# Did I do the right thing?



## theexpendable (May 9, 2013)

Guys n gals, lately I have been having 2nd thoughts about how I approached my wifes infidelity. Basically caught her in a year and a half long EA with possible PA but she won't admit to anything. Decided I was going to try MC with her but later found out she had contacted him right after the MC session and also that she was planning on leaving me down the road for him when the timing was better. Once I learned this and she had told me they weren't talking anymore prior to the counseling session. I then decided to file without tellling her or asking her to fess up. Once she got served with papers I asked her if she wanted to come clean and she wouldn't say anything.

So basically the last few days I have been having 2nd thoughts about filing and if I should have asked her straight up to make a decision on trying to fix our marriage or if she wanted to D be with AP. At this point I have been doing the 180 but would like to R but I know she has to make that decision. Did I go about this in the right way? Thanks


----------



## PFTGuy (Aug 28, 2011)

I'm not one to try to give anybody advice in these forums...just a little support and encouragement, if I have it to offer. 

I've been separated for a little over a year now, and while my situation is complicated, and I share at least half the blame for the problems in our marriage, if not more, I understand the feelings of doubt you are having. I suffer from doubt and second thoughts a lot, but when I think about reaching out to her and trying to make a connection, I remember how futile that effort has been over the years. It's not her fault, but I don't think I could ever make it work.

I describe that just to try to share that you're probably not alone with second thoughts like that. I suspect that it would be very hard to reconcile with someone who can't be honest.

Peace...


----------



## CEL (May 7, 2013)

You are doing right. She made the choice by continuing to contact him and not coming clean. No honesty. No remorse. Equals no R. Hold the 180. Continue the D. You are doing great just don't falter.


----------



## theexpendable (May 9, 2013)

God I'm trying. So freaking hard filing for D to the person you still love and planned on growing old together with. Not being in control and the helpless feeling eats me alive. Thanks for the reassurance guys cause I'm so wishy washy and 2nd guess all my actions. It just feels wrong to not try and fix something i care for so dearly.


----------



## GutPunch (Nov 2, 2012)

theexpendable said:


> God I'm trying. So freaking hard filing for D to the person you still love and planned on growing old together with. Not being in control and the helpless feeling eats me alive. Thanks for the reassurance guys cause I'm so wishy washy and 2nd guess all my actions. It just feels wrong to not try and fix something i care for so dearly.
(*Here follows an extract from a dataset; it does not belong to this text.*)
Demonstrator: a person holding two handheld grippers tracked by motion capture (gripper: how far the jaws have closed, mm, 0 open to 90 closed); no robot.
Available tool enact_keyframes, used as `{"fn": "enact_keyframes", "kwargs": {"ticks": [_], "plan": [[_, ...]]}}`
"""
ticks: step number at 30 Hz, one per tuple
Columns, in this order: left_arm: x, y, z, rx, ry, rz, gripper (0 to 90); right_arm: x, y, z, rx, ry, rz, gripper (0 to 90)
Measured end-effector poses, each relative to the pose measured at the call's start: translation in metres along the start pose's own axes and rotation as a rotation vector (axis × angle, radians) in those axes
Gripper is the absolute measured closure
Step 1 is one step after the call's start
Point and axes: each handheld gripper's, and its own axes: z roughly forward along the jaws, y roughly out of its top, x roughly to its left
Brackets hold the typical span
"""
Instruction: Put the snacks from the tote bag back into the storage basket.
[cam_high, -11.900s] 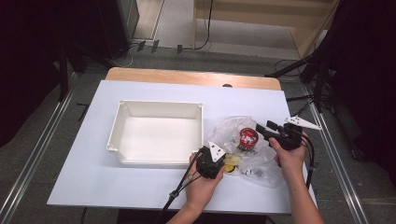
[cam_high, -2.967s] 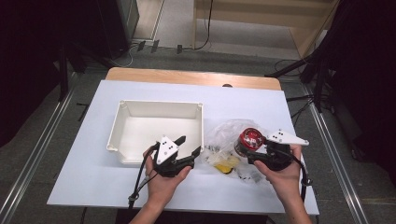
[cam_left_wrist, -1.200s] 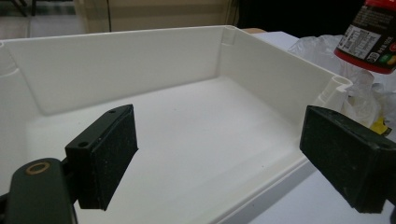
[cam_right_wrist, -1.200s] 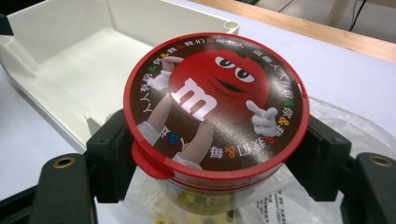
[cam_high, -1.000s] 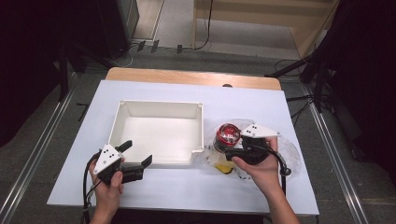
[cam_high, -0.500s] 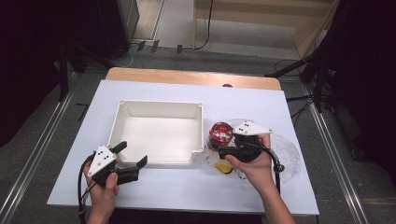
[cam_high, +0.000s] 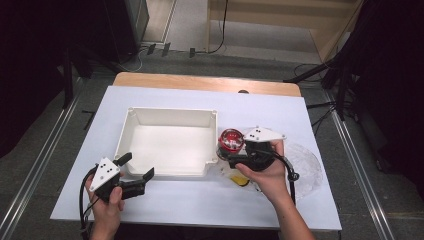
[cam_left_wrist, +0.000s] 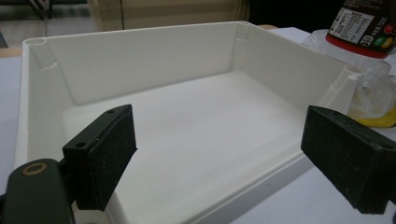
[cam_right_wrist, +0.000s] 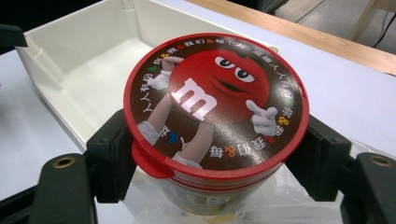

I know how you are feeling....but understand you aren't the one that needs fixing and you can't fix a marriage with one person. 

IMO...You handled it like a champ. Stay the course.


----------



## Conrad (Aug 6, 2010)

Have you exposed the affair to family, friends, co-workers, etc.?

Do you have the solid evidence necessary to do so?


----------



## theexpendable (May 9, 2013)

Yes I have exposed to her mom and friends and the OM wife. However OM wife had an affair on him at the same time so I don't think she really cares that much to put the kind of pressure on him that I was hoping for.


----------